BEGIN
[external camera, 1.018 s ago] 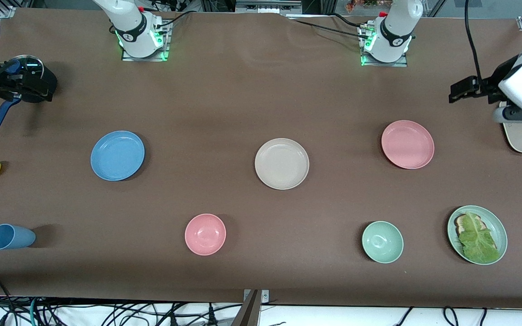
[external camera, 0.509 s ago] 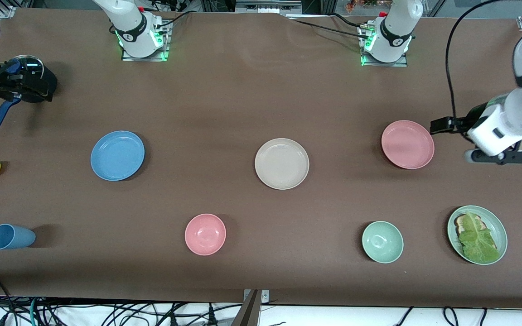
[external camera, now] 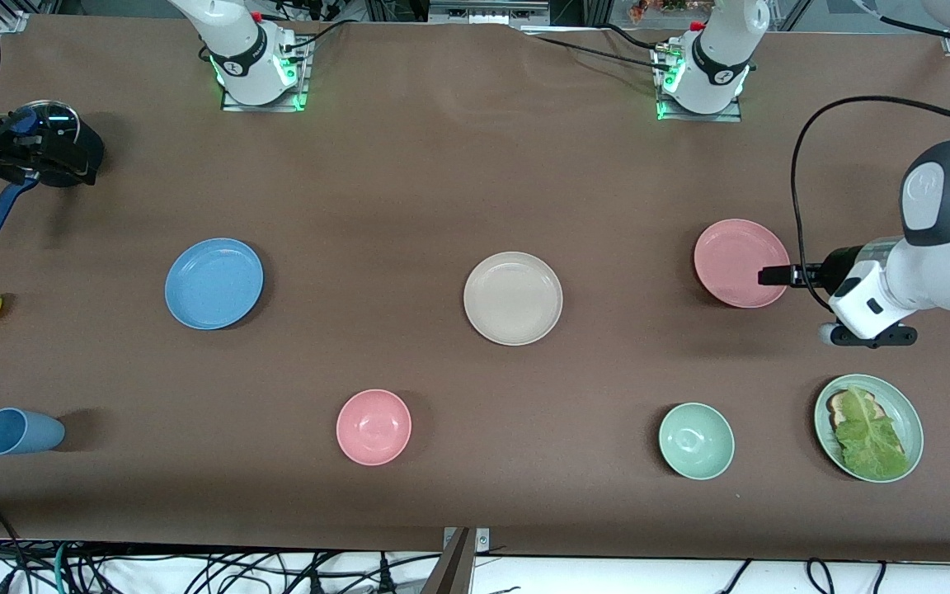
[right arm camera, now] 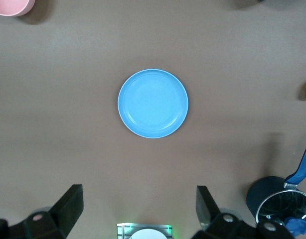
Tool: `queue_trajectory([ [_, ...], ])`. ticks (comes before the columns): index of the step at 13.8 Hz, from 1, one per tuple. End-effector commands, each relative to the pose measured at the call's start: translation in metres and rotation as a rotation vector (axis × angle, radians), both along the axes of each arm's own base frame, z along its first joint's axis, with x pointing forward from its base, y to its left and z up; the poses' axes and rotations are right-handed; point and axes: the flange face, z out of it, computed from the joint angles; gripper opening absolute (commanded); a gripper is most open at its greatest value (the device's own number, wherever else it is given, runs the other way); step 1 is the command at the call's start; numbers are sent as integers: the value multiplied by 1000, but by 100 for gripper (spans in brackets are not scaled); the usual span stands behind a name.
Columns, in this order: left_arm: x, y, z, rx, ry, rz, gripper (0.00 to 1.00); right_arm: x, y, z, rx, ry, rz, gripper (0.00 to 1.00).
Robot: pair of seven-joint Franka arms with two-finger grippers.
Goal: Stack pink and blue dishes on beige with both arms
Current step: 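Move the left gripper to the rim of the pink plate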
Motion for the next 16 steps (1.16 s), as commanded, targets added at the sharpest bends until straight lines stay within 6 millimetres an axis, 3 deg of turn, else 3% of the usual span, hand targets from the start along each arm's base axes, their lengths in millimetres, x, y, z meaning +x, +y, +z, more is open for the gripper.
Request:
queue_trajectory([
  [1,-15,34,-27,-84,-38,-33,100,-1,1,3,6,3,-9,100],
  [5,-30,73,-58,-118,-67,-63,100,-1,1,3,6,3,-9,100],
  [9,-55,109,-108,-174,-137,-79,100,-1,1,3,7,3,-9,100],
  [16,-91,140,-153,-223,-177,-89,100,-1,1,3,7,6,-10,100],
])
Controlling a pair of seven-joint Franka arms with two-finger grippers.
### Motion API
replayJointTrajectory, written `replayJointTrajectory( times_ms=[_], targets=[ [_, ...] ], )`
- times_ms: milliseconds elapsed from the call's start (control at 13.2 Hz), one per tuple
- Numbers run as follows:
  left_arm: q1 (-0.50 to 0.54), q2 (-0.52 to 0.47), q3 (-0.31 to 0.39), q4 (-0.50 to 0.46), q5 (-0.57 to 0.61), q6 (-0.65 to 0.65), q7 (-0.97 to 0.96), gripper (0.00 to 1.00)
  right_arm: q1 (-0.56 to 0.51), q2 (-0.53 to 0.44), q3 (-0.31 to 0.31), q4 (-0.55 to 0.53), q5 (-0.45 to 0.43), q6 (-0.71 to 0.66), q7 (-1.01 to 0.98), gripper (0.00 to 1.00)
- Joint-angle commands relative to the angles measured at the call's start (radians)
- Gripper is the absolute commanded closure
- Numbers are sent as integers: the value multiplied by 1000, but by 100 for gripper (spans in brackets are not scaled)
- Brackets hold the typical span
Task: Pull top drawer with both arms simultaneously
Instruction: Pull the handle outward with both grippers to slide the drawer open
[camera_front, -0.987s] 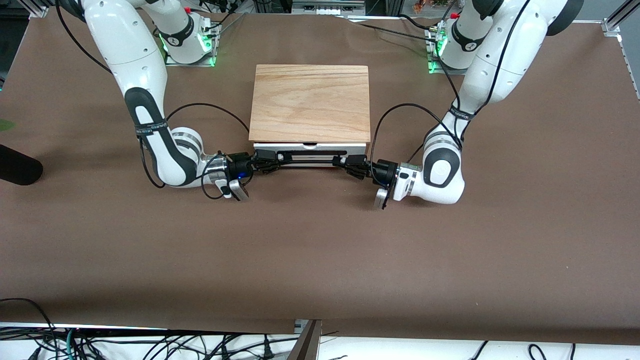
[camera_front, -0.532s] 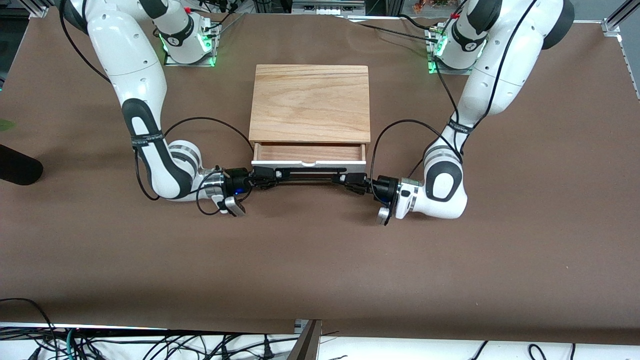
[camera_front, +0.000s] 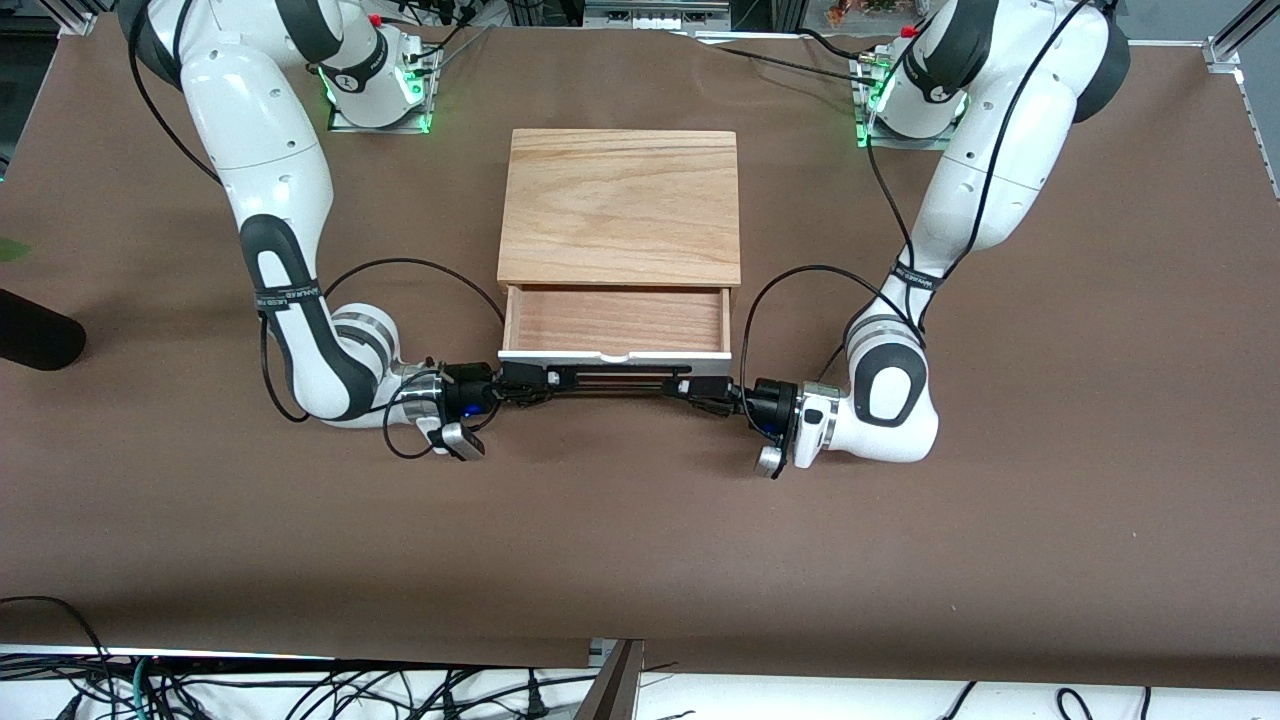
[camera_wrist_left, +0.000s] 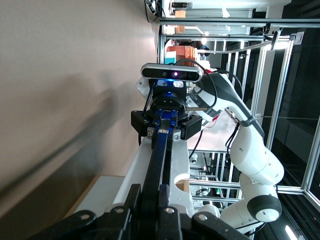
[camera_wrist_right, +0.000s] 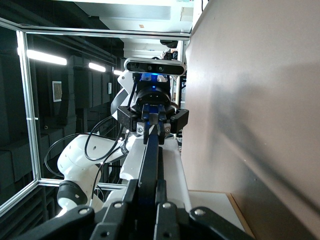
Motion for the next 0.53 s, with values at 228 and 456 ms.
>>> replayJointTrajectory(
  times_ms=[228,456],
  targets=[
    [13,-4,-18,57,-40,-33,-73,100,-40,88,-14,169,33,113,23,84],
    [13,0,-18,50,-33,-34,-56,0,-40,91,-22,174,33,111,21,83]
  ],
)
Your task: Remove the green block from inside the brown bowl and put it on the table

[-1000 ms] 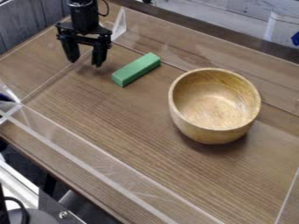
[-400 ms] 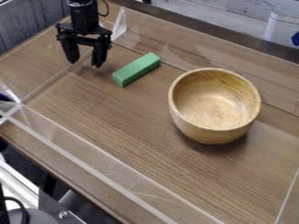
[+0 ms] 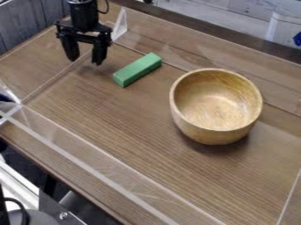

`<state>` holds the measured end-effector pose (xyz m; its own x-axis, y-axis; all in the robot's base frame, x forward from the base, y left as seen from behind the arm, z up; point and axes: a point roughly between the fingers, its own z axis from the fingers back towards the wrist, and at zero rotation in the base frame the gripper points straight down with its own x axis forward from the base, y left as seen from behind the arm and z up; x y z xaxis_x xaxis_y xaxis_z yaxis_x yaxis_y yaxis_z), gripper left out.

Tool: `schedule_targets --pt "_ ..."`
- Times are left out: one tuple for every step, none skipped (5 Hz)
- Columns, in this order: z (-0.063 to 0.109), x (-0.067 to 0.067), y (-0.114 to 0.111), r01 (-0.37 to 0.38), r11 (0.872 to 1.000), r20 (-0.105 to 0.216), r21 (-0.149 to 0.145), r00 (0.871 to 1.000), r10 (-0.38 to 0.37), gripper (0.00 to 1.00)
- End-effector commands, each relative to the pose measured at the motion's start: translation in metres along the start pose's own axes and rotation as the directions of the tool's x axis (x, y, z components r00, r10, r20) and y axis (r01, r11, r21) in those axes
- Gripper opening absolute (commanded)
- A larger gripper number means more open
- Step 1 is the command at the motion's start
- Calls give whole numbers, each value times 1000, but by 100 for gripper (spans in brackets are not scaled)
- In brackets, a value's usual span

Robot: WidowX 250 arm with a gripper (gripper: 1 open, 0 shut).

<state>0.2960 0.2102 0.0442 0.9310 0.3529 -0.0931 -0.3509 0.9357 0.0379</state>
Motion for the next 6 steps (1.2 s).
schedule_targets --pt "19 7 2 -13 1000 61 15 998 12 100" --pt "18 6 1 -18 1000 59 15 998 17 100" --pt "17 6 1 -22 1000 57 16 998 21 100" --pt "17 6 0 -26 1000 56 17 998 25 100" --pt "18 6 0 -30 999 56 16 998 29 100" --pt "19 6 0 -33 999 56 15 998 32 100"
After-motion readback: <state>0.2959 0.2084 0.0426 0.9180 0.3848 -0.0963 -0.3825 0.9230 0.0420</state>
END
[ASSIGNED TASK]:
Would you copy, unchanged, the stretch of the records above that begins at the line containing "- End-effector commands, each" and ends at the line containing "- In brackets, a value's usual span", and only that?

[SOLUTION]:
- End-effector commands, each relative to the pose measured at the motion's start: translation in metres along the start pose's own axes and rotation as the directions of the tool's x axis (x, y, z components r00, r10, r20) and y axis (r01, r11, r21) in those axes
- Gripper opening absolute (commanded)
- A larger gripper number means more open
- Step 1 is the command at the motion's start
- Calls give whole numbers, each value times 1000, but by 100 for gripper (spans in brackets are not scaled)
- In brackets, a value's usual span

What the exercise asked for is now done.